▸ What you are asked to do:
Pull from the data below each line where the word "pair" occurs, and copy it.

▸ Data in this exercise:
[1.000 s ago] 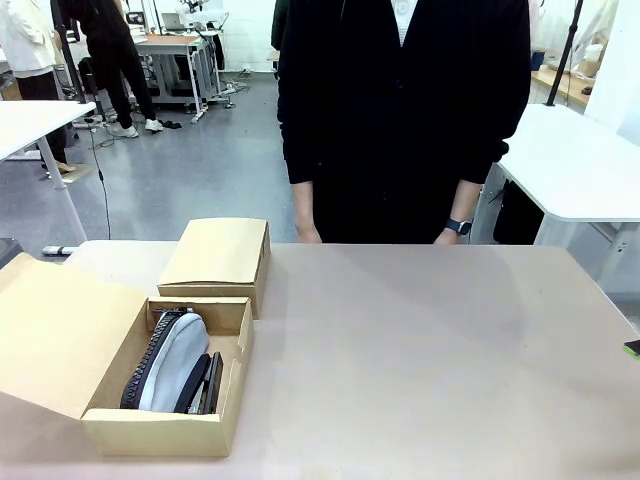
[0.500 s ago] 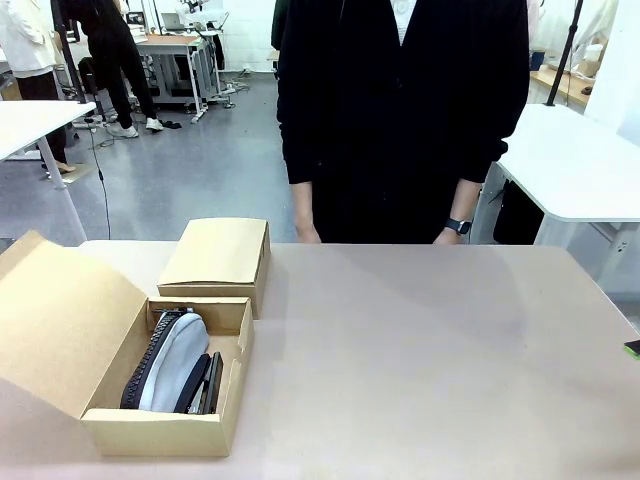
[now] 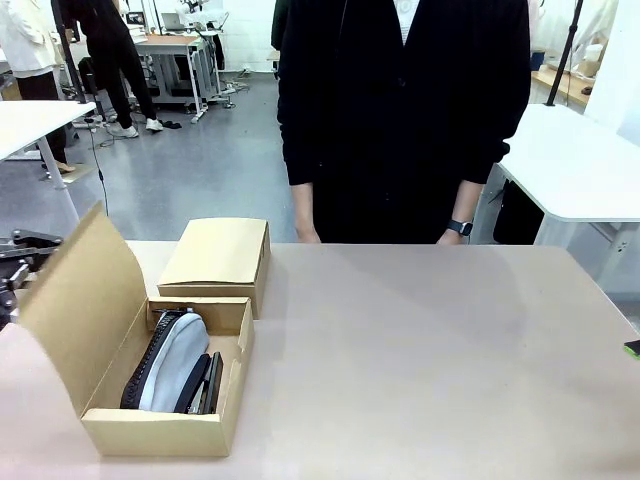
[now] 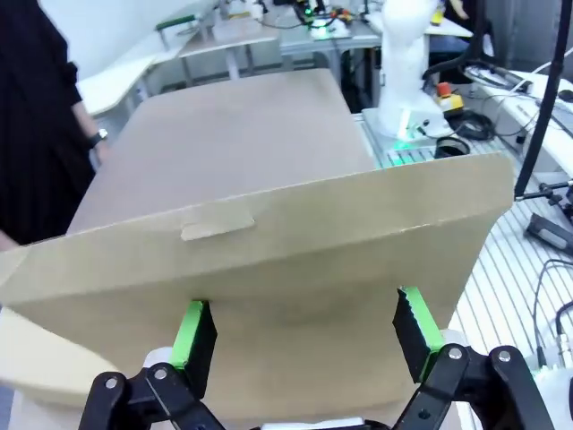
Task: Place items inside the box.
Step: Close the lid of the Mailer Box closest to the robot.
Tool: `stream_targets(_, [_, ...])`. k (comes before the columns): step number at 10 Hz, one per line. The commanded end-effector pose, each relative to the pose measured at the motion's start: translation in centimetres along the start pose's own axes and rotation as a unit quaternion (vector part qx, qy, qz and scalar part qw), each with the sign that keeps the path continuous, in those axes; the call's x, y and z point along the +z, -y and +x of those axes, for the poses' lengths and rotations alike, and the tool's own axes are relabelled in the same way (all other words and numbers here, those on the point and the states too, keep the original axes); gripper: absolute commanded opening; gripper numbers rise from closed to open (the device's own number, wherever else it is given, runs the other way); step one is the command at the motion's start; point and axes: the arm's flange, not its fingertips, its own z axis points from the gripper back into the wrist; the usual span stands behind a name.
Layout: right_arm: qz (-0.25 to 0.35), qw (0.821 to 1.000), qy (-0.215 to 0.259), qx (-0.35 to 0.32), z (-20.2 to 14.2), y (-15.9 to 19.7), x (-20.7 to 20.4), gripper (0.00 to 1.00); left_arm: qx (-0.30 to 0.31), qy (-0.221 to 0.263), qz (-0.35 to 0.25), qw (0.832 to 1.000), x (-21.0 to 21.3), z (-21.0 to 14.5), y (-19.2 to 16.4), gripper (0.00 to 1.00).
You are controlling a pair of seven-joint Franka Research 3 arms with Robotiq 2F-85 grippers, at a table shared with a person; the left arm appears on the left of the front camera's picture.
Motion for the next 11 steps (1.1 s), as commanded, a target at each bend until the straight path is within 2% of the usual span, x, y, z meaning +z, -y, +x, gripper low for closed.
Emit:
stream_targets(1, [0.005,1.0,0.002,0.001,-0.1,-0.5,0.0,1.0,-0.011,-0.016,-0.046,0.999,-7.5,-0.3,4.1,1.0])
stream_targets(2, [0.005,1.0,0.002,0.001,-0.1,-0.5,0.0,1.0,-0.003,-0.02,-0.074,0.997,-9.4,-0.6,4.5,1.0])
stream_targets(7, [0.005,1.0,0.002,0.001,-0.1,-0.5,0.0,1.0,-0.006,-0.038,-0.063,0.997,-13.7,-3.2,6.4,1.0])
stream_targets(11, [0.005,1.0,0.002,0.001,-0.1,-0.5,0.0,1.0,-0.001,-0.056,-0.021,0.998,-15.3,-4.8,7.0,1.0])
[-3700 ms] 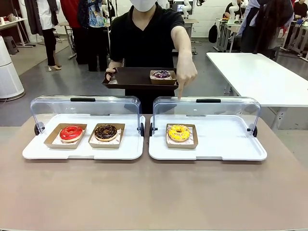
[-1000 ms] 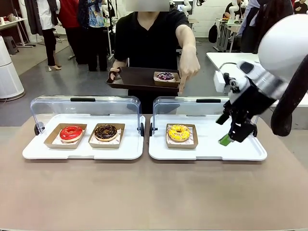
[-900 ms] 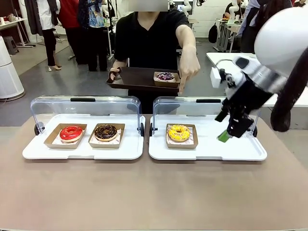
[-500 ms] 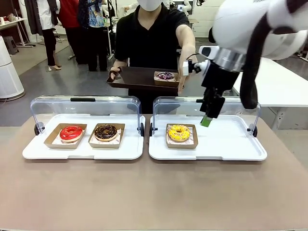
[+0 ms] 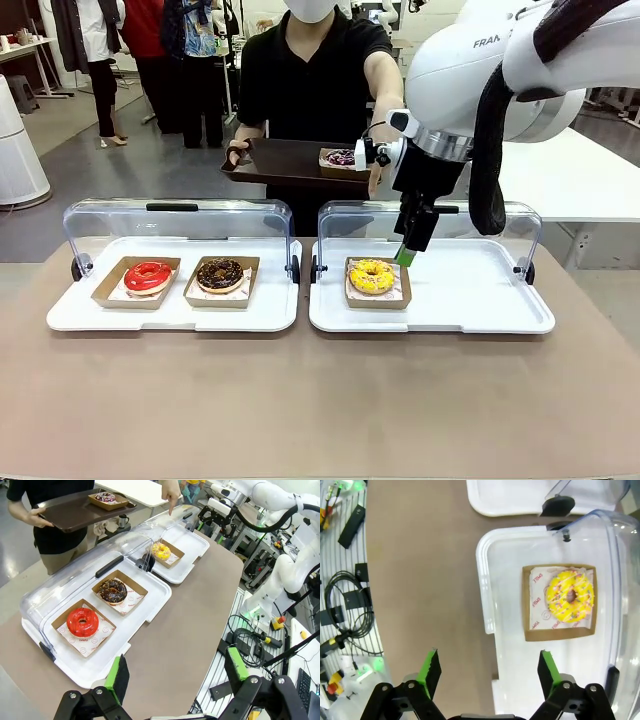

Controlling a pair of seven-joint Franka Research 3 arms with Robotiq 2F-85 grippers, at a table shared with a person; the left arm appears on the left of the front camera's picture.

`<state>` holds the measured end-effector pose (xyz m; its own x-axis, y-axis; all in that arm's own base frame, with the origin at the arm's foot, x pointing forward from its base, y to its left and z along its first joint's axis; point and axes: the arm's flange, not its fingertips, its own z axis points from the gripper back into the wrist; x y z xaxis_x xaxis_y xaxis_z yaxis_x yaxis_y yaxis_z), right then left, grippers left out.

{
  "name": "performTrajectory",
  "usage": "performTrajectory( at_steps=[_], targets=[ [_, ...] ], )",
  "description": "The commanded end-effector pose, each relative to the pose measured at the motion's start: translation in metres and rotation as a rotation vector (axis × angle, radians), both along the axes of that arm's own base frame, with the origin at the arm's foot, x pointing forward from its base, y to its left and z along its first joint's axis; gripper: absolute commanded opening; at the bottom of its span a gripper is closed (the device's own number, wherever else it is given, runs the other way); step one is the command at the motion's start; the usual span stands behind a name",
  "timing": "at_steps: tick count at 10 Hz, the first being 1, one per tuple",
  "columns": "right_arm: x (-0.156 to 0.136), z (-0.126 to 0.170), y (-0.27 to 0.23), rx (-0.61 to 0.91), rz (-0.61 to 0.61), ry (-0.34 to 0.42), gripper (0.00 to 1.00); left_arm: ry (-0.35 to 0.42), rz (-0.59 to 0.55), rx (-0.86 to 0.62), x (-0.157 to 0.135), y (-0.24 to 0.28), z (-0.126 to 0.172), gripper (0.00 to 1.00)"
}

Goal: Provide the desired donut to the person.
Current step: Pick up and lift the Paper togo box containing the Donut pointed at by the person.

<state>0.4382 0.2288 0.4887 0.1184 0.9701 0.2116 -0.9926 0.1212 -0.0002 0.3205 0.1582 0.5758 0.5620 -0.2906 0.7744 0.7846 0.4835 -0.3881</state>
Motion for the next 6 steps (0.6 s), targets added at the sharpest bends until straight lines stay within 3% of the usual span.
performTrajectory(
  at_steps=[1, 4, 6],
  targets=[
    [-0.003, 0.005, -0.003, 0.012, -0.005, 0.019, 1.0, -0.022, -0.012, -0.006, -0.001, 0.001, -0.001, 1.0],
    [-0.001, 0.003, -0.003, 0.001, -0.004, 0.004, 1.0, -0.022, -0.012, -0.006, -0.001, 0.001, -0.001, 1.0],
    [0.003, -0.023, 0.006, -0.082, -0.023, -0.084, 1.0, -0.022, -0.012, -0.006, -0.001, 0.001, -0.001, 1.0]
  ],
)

▸ Response to this task:
You are controlling a pair of seven-joint Franka Research 3 arms with Robotiq 2F-85 grippers, at a table shared with a person; the left arm appears on the left of the front camera's picture.
Controlling a pair of seven-joint Franka Research 3 arms with Robotiq 2F-85 grippers, at a table shared with a person; the left arm appears on the left of the front camera's picture.

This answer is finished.